[About this task]
Every line below from the one containing "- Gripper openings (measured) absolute" through the one containing "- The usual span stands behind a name" must be transcribed exactly. Omit all lines outside that stretch.
━━━
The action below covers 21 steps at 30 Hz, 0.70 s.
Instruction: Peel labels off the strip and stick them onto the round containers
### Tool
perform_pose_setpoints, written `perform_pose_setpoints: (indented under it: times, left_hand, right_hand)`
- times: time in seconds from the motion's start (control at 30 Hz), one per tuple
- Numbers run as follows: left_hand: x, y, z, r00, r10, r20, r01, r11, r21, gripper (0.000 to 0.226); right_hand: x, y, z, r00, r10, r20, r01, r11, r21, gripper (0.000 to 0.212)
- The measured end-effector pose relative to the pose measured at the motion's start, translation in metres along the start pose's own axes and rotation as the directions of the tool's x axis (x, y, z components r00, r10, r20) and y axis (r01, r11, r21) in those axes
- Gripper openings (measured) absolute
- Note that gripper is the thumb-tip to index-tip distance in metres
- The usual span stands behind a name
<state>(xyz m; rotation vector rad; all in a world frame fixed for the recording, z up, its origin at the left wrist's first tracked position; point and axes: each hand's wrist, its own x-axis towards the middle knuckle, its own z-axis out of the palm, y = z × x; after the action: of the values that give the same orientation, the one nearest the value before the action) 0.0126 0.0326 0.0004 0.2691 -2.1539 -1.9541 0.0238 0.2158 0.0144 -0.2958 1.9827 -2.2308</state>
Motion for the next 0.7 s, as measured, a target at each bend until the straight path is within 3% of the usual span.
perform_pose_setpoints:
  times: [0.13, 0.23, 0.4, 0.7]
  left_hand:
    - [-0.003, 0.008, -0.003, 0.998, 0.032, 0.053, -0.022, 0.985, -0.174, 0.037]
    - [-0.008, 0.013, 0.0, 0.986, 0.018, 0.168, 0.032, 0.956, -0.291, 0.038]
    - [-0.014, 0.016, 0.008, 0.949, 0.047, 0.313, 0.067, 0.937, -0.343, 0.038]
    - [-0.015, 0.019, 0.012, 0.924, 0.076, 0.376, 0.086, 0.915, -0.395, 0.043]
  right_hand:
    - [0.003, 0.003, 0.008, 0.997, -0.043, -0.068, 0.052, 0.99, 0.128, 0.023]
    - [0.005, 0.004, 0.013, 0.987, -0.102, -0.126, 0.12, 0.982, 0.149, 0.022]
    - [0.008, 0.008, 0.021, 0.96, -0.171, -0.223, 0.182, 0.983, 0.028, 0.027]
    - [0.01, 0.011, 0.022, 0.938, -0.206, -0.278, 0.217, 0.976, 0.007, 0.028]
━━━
[Response below]
- Gripper openings (measured) absolute
- Note that gripper is the thumb-tip to index-tip distance in metres
- The usual span stands behind a name

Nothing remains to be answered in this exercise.